Reproduce the data in full, exactly.

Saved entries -
━━━━
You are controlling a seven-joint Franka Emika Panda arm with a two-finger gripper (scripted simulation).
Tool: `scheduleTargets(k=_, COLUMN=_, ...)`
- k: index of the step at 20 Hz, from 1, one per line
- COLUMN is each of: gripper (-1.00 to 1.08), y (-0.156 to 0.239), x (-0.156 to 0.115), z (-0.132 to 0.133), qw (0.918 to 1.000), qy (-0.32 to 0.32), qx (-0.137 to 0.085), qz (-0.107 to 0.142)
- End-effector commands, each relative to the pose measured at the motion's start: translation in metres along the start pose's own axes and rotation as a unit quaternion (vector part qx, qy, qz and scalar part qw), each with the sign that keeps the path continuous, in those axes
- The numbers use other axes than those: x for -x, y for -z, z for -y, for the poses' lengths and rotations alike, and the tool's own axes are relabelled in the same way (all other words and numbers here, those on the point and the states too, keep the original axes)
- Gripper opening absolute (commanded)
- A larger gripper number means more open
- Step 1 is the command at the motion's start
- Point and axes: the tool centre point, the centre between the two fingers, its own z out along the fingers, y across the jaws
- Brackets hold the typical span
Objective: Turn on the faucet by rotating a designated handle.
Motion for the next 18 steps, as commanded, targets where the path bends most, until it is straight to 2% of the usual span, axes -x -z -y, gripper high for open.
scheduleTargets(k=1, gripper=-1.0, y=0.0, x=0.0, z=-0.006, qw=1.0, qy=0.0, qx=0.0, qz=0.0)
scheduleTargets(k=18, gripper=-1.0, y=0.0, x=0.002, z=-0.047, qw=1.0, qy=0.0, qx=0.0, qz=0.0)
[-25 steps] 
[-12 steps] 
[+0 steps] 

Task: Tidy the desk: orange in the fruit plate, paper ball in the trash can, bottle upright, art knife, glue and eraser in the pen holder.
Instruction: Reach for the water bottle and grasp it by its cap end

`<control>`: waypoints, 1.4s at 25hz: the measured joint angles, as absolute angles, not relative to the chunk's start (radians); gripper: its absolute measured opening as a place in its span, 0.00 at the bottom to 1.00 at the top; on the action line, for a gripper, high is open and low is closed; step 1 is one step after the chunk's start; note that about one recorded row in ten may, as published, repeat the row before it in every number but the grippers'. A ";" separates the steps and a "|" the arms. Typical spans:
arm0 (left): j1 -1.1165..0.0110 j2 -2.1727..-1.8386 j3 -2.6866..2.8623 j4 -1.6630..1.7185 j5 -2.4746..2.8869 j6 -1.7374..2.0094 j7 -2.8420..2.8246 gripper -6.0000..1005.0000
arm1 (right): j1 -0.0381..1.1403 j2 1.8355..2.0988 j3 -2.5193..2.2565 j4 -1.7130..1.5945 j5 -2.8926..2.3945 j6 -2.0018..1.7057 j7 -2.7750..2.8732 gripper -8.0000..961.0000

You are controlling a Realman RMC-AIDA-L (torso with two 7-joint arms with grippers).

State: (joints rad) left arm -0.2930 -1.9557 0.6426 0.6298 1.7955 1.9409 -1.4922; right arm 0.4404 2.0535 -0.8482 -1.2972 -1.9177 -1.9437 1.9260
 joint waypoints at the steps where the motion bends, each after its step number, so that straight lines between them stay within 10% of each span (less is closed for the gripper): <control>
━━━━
Output below -
You are controlling a seven-joint Franka Emika Panda arm with a two-finger gripper (scripted simulation).
Tool: `scheduleTargets(k=_, COLUMN=_, ...)`
- k: index of the step at 20 Hz, from 1, one per line
- COLUMN is each of: gripper (-1.00 to 1.08), y (-0.156 to 0.239), x (-0.156 to 0.115), z (-0.132 to 0.133), qw (0.918 to 1.000), qy (-0.32 to 0.32), qx (-0.137 to 0.085), qz (-0.107 to 0.142)
- End-effector commands, each relative to the pose measured at the motion's start: translation in metres along the start pose's own axes and rotation as a unit quaternion (vector part qx, qy, qz and scalar part qw), each with the sign that keeps the path continuous, in those axes
- The numbers use other axes than those: x for -x, y for -z, z for -y, for the poses' lengths and rotations alike, and the tool's own axes are relabelled in the same way (all other words and numbers here, those on the point and the states too, keep the original axes)
- Gripper opening absolute (commanded)
- A larger gripper number means more open
- Step 1 is the command at the motion's start
- Point and axes: the tool centre point, the centre between the two fingers, its own z out along the fingers, y across the jaws
- Brackets hold the typical span
Objective: Turn on the faucet by rotating a designated handle.
Motion for the next 18 steps, as commanded, targets where the path bends most, until it is straight to 2% of the usual span, axes -x -z -y, gripper high for open.
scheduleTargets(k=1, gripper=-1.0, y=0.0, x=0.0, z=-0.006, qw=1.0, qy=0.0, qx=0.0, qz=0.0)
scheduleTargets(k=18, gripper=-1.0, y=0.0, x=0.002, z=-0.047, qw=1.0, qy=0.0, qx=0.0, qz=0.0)
[-25 steps] 
[-12 steps] 
[+0 steps] 

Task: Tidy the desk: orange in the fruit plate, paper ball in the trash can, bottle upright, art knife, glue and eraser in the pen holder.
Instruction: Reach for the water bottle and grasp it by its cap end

`<control>`: waypoints, 1.4s at 25hz: the measured joint angles, as absolute angles, not relative to the chunk's start (radians); gripper: its absolute measured opening as a place in its span, 0.00 at the bottom to 1.00 at the top; on the action line, for a gripper, high is open and low is closed; step 1 is one step after the chunk's start; note that about one recorded row in ten may, as published, repeat the row before it in every number but the grippers'. A ";" separates the steps and a "|" the arms. Typical spans:
arm0 (left): j1 -1.1165..0.0110 j2 -2.1727..-1.8386 j3 -2.6866..2.8623 j4 -1.6630..1.7185 j5 -2.4746..2.8869 j6 -1.7374..2.0094 j7 -2.8420..2.8246 gripper -6.0000..1005.0000
arm1 (right): j1 -0.0381..1.1403 j2 1.8355..2.0988 j3 -2.5193..2.2565 j4 -1.7130..1.5945 j5 -2.8926..2.3945 j6 -2.0018..1.7057 j7 -2.7750..2.8732 gripper -8.0000..961.0000

You are controlling a Realman RMC-AIDA-L (torso with two 7-joint arms with grippers).

State: (joints rad) left arm -0.2930 -1.9557 0.6426 0.6298 1.7955 1.9409 -1.4922; right arm 0.4404 2.0535 -0.8482 -1.2972 -1.9177 -1.9437 1.9260
 joint waypoints at the steps where the motion bends, each after its step number, so that straight lines between them stay within 10% of each span (less is closed for the gripper): <control>

This concludes the output for the exercise.